Life During Wartime

(2010) ** 1/2 Unrated
96 min. IFC Films. Director: Todd Solondz. Cast: Shirley Henderson, Ciaran Hinds, Gaby Hoffmann, Allison Janney, Michael Lerner.

/content/films/4116/1.jpgReconsideration is on the minds of both the characters in Life During Wartime and their creator, writer-director Todd Solondz. The characters reconsider each other as they contemplate whether forgiveness is in order for various crimes of the heart, while Solondz is reconsidering the stuff of his own 1998 film Happiness, to which Life During Wartime is a sequel. Taking a cue from the casting pluralism of his 2004 film Palindromes, the returning characters from Happiness are all portrayed by different actors (at one point, a waitress absurdly asks a single patron, "How many are you?"). Unfortunately for Solondz, anyone who's written him off isn't likely to reconsider him on the basis of Life During Wartime, a typically horny-thorny Solondzian dramedy.

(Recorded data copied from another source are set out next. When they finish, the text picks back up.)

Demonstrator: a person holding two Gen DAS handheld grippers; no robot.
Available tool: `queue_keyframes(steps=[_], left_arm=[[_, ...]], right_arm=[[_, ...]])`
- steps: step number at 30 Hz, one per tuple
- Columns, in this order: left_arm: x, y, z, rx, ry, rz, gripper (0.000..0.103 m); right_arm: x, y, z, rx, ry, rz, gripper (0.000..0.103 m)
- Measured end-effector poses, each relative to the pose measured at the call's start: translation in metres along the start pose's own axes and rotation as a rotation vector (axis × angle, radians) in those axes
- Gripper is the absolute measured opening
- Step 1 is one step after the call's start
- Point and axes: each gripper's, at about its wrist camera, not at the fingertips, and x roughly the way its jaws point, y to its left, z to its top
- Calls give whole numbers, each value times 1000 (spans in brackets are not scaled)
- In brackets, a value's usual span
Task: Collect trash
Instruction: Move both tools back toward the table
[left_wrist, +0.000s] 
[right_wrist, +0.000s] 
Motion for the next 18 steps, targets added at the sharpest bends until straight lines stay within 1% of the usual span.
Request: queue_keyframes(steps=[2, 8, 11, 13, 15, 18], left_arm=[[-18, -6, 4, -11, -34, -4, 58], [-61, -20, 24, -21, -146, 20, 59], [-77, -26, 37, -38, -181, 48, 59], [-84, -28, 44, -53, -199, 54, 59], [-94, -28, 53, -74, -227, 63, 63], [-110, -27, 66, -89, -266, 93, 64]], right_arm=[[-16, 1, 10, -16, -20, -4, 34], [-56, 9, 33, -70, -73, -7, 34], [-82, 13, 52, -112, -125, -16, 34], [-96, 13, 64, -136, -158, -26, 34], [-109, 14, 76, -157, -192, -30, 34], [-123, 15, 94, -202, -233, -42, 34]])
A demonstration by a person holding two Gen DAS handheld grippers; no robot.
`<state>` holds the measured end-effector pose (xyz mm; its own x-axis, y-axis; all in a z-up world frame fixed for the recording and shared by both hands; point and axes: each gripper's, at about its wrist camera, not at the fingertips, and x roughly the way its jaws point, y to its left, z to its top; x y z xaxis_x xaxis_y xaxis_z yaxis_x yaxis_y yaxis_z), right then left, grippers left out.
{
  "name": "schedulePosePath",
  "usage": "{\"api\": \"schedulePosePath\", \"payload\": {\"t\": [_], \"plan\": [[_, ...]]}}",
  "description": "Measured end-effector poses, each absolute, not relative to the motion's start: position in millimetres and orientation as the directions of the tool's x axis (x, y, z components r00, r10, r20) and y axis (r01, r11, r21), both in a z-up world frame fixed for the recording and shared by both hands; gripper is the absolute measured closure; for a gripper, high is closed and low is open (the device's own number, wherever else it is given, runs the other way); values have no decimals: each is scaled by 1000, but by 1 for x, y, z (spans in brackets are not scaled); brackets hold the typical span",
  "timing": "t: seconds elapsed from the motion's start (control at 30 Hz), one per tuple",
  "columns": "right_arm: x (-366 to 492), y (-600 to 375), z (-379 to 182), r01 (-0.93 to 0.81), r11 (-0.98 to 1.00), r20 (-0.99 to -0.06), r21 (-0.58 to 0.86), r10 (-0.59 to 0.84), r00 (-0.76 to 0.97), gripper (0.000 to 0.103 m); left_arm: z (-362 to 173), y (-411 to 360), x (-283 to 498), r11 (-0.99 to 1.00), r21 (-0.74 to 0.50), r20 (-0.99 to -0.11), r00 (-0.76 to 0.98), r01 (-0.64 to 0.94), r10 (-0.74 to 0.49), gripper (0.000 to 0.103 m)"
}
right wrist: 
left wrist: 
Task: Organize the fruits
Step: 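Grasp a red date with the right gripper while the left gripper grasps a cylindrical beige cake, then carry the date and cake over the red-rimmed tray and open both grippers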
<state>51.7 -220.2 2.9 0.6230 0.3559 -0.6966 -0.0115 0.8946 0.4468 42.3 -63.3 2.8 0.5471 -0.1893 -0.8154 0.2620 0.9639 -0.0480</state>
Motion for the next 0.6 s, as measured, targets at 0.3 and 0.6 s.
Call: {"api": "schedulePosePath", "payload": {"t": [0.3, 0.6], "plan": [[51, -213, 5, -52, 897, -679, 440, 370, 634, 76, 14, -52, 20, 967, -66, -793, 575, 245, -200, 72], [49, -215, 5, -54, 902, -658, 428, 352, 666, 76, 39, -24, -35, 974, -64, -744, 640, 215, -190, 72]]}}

Solondz specializes in broken people, on whom he inflicts in-your-face emotional cruelties. Comedy doesn't get any blacker, but it's not so much the situations as the universal patheticness and/or unpleasantness of so many of the characters that can make the Solondz's films such bitter pills. Still emotionally damaged by the crimes of her boy-raping ex-husband Bill (Ciarán Hinds), Trish (Allison Janney) has relocated to Florida, where she latches onto the apparent normalcy of blind-date Harvey Wiener (Michael Lerner); Trish is positively giddy at the prospect of an alternative to her last blind-date-turned-husband, who turned out to be "sicko-pervy." Returning home to her twelve-going-on-thirteen-year-old son Timmy (Dylan Riley Snyder), Trish engages him in a wildly inappropriate conversation about her date and Harvey's ability to make her "wet" with a touch. Later, Trish will let fly with the post-coital announcement "Fuck family. Fuck motherhood. Fuck the kids. I just don't care anymore," and though she takes it back, she seems numbly unconcerned with her daughter being on Klonopin (perhaps because Trish is, herself, heavily medicated).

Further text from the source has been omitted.